他咬着唇,眼睛湿红不吭声,但用逼蹭她的幅度更大了,骚逼不断冒着水,在她手上摩擦的时候还会发出些滋滋的水声,明显是在求欢了。

        但龙汣不吃这套,还记仇他刚刚明明只是发骚还装作一副来找她算账吓她的样子,心肠十分冷硬,一点不接受男人用骚逼无声的讨好。

        “说话!”

        她反手就往那水淋淋的肉逼上扇了一巴掌,发出一声清脆的响声,男人浑身剧烈一颤,又滴滴答答泄了一股水,腿又是抽抽,他哀哀地痛呼一声,眼里攒了许久的泪哗地就掉了。

        “呜……想……想要鸡巴……骚逼想被鸡巴操……”

        他哭哭啼啼的说完,最后那点骄傲也被磨没了,已然成了一只饥渴求欢的淫兽。

        龙汣这才满意的解开裤链放出鸡巴,就着这个姿势贴到他胯下,并没有费多大力气就把鸡巴塞进了那湿淋淋的骚逼。

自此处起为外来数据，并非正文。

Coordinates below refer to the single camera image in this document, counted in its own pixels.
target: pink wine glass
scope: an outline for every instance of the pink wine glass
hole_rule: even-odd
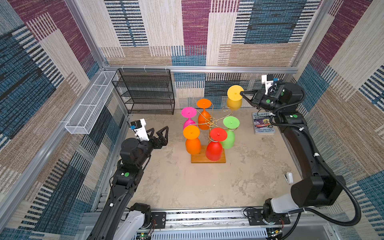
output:
[[[196,116],[196,112],[197,112],[196,109],[193,107],[187,107],[181,110],[181,115],[183,115],[183,117],[185,118],[188,118],[184,123],[183,129],[191,124],[196,124],[195,121],[191,119],[194,116]]]

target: black wire shelf
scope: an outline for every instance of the black wire shelf
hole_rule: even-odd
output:
[[[175,96],[166,69],[118,69],[113,81],[128,113],[173,114]]]

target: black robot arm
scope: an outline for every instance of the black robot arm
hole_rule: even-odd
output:
[[[338,225],[353,226],[357,224],[361,219],[358,202],[345,186],[344,178],[341,175],[336,176],[322,159],[309,133],[305,118],[296,111],[298,104],[304,101],[304,90],[297,84],[286,82],[277,83],[275,87],[276,92],[273,96],[266,95],[265,90],[243,91],[240,95],[251,106],[270,111],[270,123],[279,127],[296,155],[303,180],[291,187],[291,197],[298,209],[290,213],[307,210]],[[355,217],[351,221],[336,221],[309,208],[332,205],[342,190],[350,197],[355,208]],[[264,204],[263,217],[269,222],[276,221],[278,217],[271,206],[271,199],[267,199]]]
[[[148,135],[149,141],[139,141],[136,138],[128,138],[121,144],[120,156],[121,160],[117,163],[117,170],[113,175],[113,180],[110,182],[111,191],[107,202],[90,233],[87,240],[110,240],[113,239],[115,231],[120,222],[128,202],[135,193],[137,186],[143,176],[143,164],[148,159],[150,160],[151,152],[154,149],[160,149],[168,144],[168,126],[157,131],[158,138],[153,136],[154,129]],[[150,206],[149,210],[140,210],[145,214],[144,225],[150,224]]]

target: concrete floor
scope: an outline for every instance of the concrete floor
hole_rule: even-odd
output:
[[[153,150],[152,158],[129,206],[135,202],[151,208],[260,206],[268,198],[290,192],[283,174],[292,172],[294,181],[301,177],[280,132],[272,136],[255,135],[252,112],[245,108],[233,112],[240,120],[236,141],[225,150],[225,164],[192,164],[185,150],[181,110],[174,115],[134,114],[131,120],[144,118],[146,129],[155,132],[169,126],[169,143]],[[214,117],[225,116],[221,110]],[[202,144],[208,144],[208,131],[200,132]],[[129,130],[127,138],[134,137]]]

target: cable
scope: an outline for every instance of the cable
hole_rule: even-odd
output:
[[[272,91],[273,91],[273,93],[275,93],[276,89],[278,87],[280,87],[281,85],[284,85],[284,84],[287,84],[287,83],[286,82],[277,81],[276,83],[272,84],[272,86],[270,86],[268,88],[268,91],[267,91],[268,96],[271,96]]]
[[[280,218],[280,221],[281,221],[281,230],[283,230],[283,228],[284,228],[284,221],[283,221],[282,218]]]
[[[126,219],[127,219],[127,217],[128,217],[128,214],[129,214],[129,212],[125,215],[125,219],[123,220],[123,219],[120,219],[121,221],[125,221]]]
[[[290,103],[290,104],[287,104],[287,105],[284,105],[282,107],[279,107],[277,109],[275,109],[273,111],[273,114],[275,114],[276,112],[278,112],[279,110],[283,109],[283,108],[286,108],[286,107],[289,107],[289,106],[293,106],[293,105],[296,105],[296,104],[299,104],[299,103],[302,103],[304,101],[304,98],[305,98],[305,92],[302,90],[303,92],[303,96],[301,97],[301,99],[295,103]],[[275,123],[273,122],[273,116],[271,115],[270,116],[270,119],[269,119],[269,122],[274,125],[274,126],[284,126],[284,127],[295,127],[295,128],[298,128],[298,129],[301,129],[301,126],[299,125],[295,125],[295,124],[286,124],[286,123]],[[318,149],[315,145],[315,142],[312,138],[312,136],[310,135],[309,132],[307,132],[307,130],[303,129],[302,132],[307,136],[308,138],[308,141],[309,141],[309,144],[311,145],[311,148],[312,148],[312,151],[313,153],[317,153],[318,154]],[[350,221],[347,221],[347,222],[341,222],[341,221],[338,221],[338,220],[335,220],[335,219],[332,219],[324,214],[322,214],[321,212],[318,212],[312,208],[304,208],[305,211],[309,211],[309,212],[312,212],[322,218],[324,218],[325,220],[331,222],[331,223],[334,223],[334,224],[337,224],[337,225],[340,225],[340,226],[345,226],[345,227],[349,227],[349,226],[354,226],[356,225],[360,219],[361,219],[361,208],[360,208],[360,205],[359,203],[357,202],[356,198],[354,197],[354,195],[351,193],[351,191],[347,188],[347,186],[345,186],[345,184],[340,181],[337,176],[335,175],[335,173],[332,171],[332,169],[325,163],[325,161],[323,160],[323,158],[318,154],[318,156],[314,156],[314,158],[316,159],[316,161],[320,164],[320,166],[322,166],[324,168],[324,170],[343,188],[343,190],[345,191],[345,193],[348,195],[348,197],[350,198],[352,204],[353,204],[353,207],[355,209],[355,216],[353,217],[352,220]]]
[[[260,112],[261,109],[264,109],[264,108],[260,108],[259,111],[257,111],[257,116],[258,116],[258,117],[260,117],[260,116],[259,116],[259,112]]]
[[[114,194],[113,194],[113,188],[112,188],[112,183],[111,183],[111,179],[113,178],[113,176],[109,179],[109,185],[111,187],[111,192],[112,192],[112,202],[113,202],[113,199],[114,199]]]
[[[140,229],[146,229],[147,227],[149,227],[151,225],[151,221],[149,221],[149,224],[146,227],[141,226]]]
[[[284,240],[286,239],[289,235],[291,235],[291,233],[293,232],[293,230],[295,230],[296,226],[297,226],[297,223],[299,222],[299,219],[300,219],[300,216],[301,216],[301,212],[299,212],[299,214],[297,215],[297,218],[296,218],[296,221],[295,223],[293,224],[292,228],[287,232],[287,234],[285,236],[283,236],[280,240]]]
[[[147,163],[145,164],[145,166],[144,166],[144,168],[143,168],[143,171],[144,171],[144,170],[145,170],[145,168],[147,167],[147,165],[148,165],[149,161],[151,160],[151,157],[152,157],[152,155],[149,155],[149,159],[148,159]]]
[[[245,214],[245,211],[248,210],[248,209],[256,209],[256,210],[257,210],[257,208],[254,208],[254,207],[246,207],[246,208],[244,208],[244,210],[243,210],[243,215],[244,215],[246,218],[251,219],[253,216],[247,216],[247,215]]]
[[[154,221],[153,222],[153,231],[152,231],[151,235],[155,232],[155,228],[156,228],[156,220],[154,219],[153,221]]]

        光是这样塞进半根,陈忆安就觉得自己爽得腿软了,他感觉到自己的逼如饥似渴得缠上那根坚硬滚烫得超乎常人的鸡巴,像是嘬进嘴里用舌头仔细品尝一样,她光是这么插着不动就已经比那些按摩棒跳蛋爽上百倍了!

        矜贵自恃的总裁此时满脑子都只剩下了让那鸡巴在自己骚逼里大进大出,好好磨一磨他那些痒到发疯的淫肉的念头,一张俊美得让女人失身的脸只剩下一片醉酒般的朦胧痴态。

        他迫不及待的沉下腰想要去吞吃剩下的鸡巴,但腿弯下了,腰却迟迟下不去,他低头一看是她的手紧紧把握住他的腰,那纤细的两只手就像铁钳一样禁锢着他,可怜小陈总急得快哭了,眼前的女人也依旧不为所动。